=== WORK TASK ===
If a line in the data has the string "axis", please show it.

** DATASET follows **

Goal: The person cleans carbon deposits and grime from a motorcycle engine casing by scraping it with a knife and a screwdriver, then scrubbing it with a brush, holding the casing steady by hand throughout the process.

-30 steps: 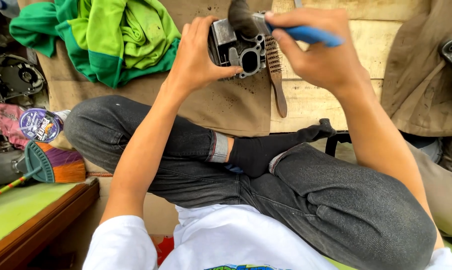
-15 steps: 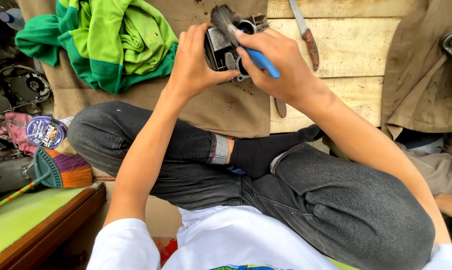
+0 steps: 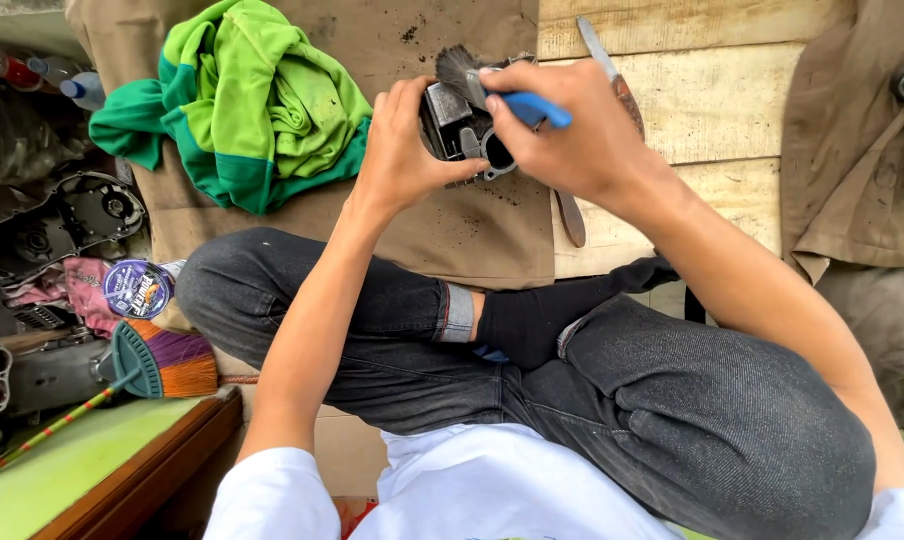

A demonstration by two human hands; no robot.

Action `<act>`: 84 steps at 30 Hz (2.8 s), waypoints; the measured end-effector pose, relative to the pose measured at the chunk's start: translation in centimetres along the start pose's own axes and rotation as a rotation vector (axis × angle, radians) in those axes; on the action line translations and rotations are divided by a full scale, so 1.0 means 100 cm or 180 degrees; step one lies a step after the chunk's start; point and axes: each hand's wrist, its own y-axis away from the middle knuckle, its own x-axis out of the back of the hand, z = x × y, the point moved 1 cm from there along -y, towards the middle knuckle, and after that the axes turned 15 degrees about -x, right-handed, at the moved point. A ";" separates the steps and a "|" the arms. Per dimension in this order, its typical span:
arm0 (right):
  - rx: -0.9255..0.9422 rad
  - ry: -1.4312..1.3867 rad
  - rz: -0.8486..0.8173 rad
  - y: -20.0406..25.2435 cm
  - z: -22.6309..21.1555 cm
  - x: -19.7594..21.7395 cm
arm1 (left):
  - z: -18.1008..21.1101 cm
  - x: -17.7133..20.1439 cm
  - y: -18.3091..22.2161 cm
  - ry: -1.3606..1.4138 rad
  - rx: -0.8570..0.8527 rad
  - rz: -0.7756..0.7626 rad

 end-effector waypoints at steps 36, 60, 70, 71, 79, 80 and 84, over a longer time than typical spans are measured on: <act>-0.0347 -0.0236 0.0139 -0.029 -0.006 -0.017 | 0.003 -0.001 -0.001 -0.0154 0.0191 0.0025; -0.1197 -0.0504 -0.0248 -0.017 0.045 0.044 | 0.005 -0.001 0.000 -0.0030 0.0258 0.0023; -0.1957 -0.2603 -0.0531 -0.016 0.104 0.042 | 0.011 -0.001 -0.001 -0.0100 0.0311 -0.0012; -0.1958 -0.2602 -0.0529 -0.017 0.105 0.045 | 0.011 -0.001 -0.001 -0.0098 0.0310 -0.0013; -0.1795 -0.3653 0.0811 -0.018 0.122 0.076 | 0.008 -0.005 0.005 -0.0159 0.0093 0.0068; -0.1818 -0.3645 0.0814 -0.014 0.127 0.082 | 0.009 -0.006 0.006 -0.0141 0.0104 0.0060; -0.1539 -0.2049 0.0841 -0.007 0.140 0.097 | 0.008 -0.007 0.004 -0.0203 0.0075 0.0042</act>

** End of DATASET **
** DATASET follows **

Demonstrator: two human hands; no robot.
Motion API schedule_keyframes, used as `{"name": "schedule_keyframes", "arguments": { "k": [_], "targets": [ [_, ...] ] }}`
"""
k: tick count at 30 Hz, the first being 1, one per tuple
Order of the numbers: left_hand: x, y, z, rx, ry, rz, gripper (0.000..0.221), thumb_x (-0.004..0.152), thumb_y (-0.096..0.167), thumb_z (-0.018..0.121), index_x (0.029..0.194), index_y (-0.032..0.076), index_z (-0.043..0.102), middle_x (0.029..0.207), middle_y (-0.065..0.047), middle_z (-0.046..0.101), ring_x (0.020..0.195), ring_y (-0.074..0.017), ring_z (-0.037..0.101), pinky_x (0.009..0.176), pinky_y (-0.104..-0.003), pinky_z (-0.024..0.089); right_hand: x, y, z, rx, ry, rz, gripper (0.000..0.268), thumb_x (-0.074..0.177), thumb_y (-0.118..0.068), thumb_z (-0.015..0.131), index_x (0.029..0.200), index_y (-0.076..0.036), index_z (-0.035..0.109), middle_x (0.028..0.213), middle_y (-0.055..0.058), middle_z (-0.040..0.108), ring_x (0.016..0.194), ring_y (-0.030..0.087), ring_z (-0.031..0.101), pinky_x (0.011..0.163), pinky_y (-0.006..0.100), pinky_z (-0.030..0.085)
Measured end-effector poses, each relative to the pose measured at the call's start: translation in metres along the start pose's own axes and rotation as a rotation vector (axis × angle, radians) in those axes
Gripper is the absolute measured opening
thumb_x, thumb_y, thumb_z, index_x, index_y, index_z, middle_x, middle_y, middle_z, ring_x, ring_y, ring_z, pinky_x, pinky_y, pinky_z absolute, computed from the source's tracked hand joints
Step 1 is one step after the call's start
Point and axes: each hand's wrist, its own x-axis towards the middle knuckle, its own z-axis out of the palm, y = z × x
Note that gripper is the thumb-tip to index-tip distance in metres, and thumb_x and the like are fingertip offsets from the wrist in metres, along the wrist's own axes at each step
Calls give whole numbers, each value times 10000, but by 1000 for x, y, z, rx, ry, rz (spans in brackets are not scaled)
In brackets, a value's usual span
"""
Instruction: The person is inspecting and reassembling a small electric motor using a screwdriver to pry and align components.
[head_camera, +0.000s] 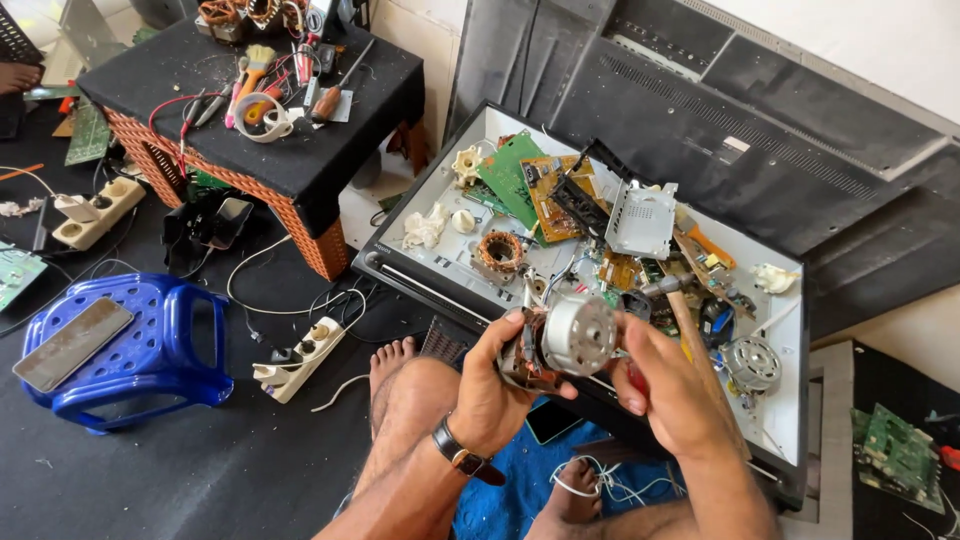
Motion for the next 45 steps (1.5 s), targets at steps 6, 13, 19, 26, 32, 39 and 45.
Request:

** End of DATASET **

=== WRITTEN RESPONSE ===
Action `<act>`: 84 steps at 30 Hz (2.8 s), waypoints; the measured end-effector pose, relative to the pose measured at the chunk's start: translation in centimetres along the start pose's own axes and rotation as a rotation vector (axis × angle, radians) in those axes; on the action line translations and rotations are divided by a full scale, so 1.0 means 100 cm or 180 degrees; step one lies a step after the chunk's start; point and axes: each hand's wrist, its own y-axis away from the middle knuckle, its own x-axis out of the back of the hand, z = x × y, the point moved 1 cm from there along -y, towards the middle knuckle, and after that the axes turned 15 degrees about -x, right-handed, at the moved point. A ";" separates the steps and a "|" the arms. Per dimension in this order, its typical span:
Measured end-effector poses, each relative to the pose measured at the call's start: translation in metres along the start pose's own axes and rotation as a rotation vector (axis × angle, radians) in those axes
Point and axes: each hand's wrist, its own x-axis towards the middle knuckle, its own z-axis out of the palm, y = z × x

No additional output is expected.